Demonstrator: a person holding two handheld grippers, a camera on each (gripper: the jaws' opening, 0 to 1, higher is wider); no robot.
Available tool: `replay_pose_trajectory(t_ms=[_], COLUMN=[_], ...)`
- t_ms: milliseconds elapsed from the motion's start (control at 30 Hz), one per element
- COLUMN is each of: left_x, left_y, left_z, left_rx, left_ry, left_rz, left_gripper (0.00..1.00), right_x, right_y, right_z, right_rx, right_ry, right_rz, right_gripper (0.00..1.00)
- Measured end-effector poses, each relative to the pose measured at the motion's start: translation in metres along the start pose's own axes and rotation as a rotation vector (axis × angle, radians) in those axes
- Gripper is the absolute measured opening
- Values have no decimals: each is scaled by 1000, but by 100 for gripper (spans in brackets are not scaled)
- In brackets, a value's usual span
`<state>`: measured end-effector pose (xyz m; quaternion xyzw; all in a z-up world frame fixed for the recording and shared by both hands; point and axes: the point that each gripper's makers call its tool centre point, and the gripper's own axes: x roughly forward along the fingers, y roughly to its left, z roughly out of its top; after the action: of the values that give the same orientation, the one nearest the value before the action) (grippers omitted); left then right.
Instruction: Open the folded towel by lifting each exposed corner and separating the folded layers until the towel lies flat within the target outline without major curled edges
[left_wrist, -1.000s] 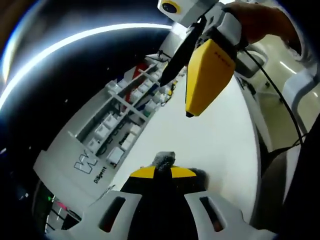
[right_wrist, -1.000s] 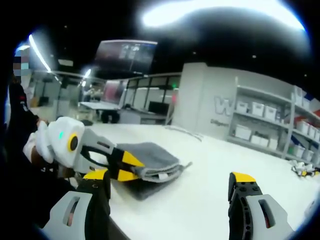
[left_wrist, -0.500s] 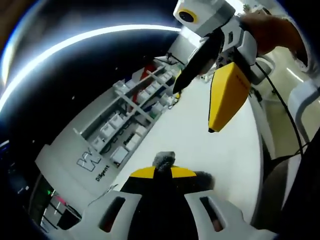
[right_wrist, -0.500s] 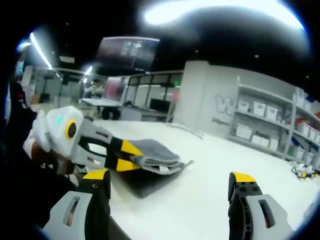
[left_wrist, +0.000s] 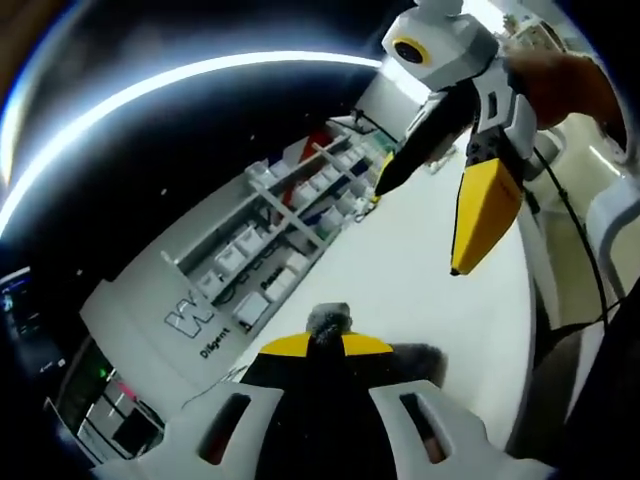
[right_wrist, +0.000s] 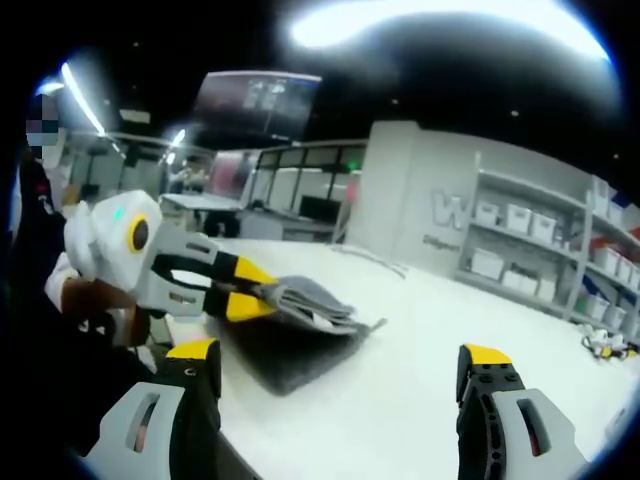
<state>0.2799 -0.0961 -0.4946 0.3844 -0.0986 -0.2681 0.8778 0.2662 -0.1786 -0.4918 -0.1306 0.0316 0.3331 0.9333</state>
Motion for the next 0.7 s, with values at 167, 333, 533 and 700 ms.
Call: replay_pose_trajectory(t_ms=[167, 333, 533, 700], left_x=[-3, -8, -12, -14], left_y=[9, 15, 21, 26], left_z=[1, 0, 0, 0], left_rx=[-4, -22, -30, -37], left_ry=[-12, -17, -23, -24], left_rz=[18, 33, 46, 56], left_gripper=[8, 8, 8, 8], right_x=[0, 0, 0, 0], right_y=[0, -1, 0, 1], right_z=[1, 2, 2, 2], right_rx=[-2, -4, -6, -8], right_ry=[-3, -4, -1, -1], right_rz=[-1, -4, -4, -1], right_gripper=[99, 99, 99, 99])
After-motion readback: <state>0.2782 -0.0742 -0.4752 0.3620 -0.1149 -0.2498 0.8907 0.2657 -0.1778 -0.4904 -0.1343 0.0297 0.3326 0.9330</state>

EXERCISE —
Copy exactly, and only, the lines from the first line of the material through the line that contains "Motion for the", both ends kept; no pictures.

SOLUTION —
Demonstrator: a person holding two handheld grippers, a camera on each (gripper: the jaws' opening, 0 to 1, higher is wider); no robot.
Available tool: `replay_pose_trajectory(t_ms=[_], COLUMN=[_], ...)`
- t_ms: milliseconds elapsed from the motion's start (control at 30 Hz), one per element
- COLUMN is each of: left_x, left_y, left_z, left_rx, left_ry, left_rz, left_gripper (0.00..1.00), right_x, right_y, right_z, right_rx, right_ry, right_rz, right_gripper (0.00..1.00)
- Measured end-effector poses, each relative to the pose measured at the motion's start: translation in metres along the start pose's own axes and rotation as a rotation vector (axis × angle, radians) in those axes
- Gripper is the absolute measured opening
- Values have no decimals: each is scaled by 1000, but by 100 for gripper (spans in brackets are not scaled)
- In brackets, a value's usual span
`<state>`: measured end-effector pose (xyz m; quaternion xyzw; all in a z-up world frame fixed for the recording and shared by both hands; point and axes: the point that each gripper's makers call its tool centre point, and the gripper's own axes: x roughly forward along the fingers, y roughly to its left, z roughly out of its top; after the action: of the values that give the same orientation, the one nearest the value before the action) (grippers omitted); left then right.
Instruction: Open the folded towel by lifting each exposed corner and separating the folded layers until the towel lies flat within the target outline without major curled edges
[left_wrist, -1.000s] 
[right_wrist, -1.000s] 
[left_wrist, -0.500s] 
[right_wrist, -0.500s] 
[left_wrist, +0.000s] 
[right_wrist, +0.000s] 
<state>0.2799 -0.0961 -0.4946 0.3844 -0.0986 -0.2681 0.8778 0.2662 -0.1786 -0.4918 -0.1306 0.0316 0.3331 0.9333</state>
Motion for the next 0.7 s, with values at 167, 333, 533 and 700 ms.

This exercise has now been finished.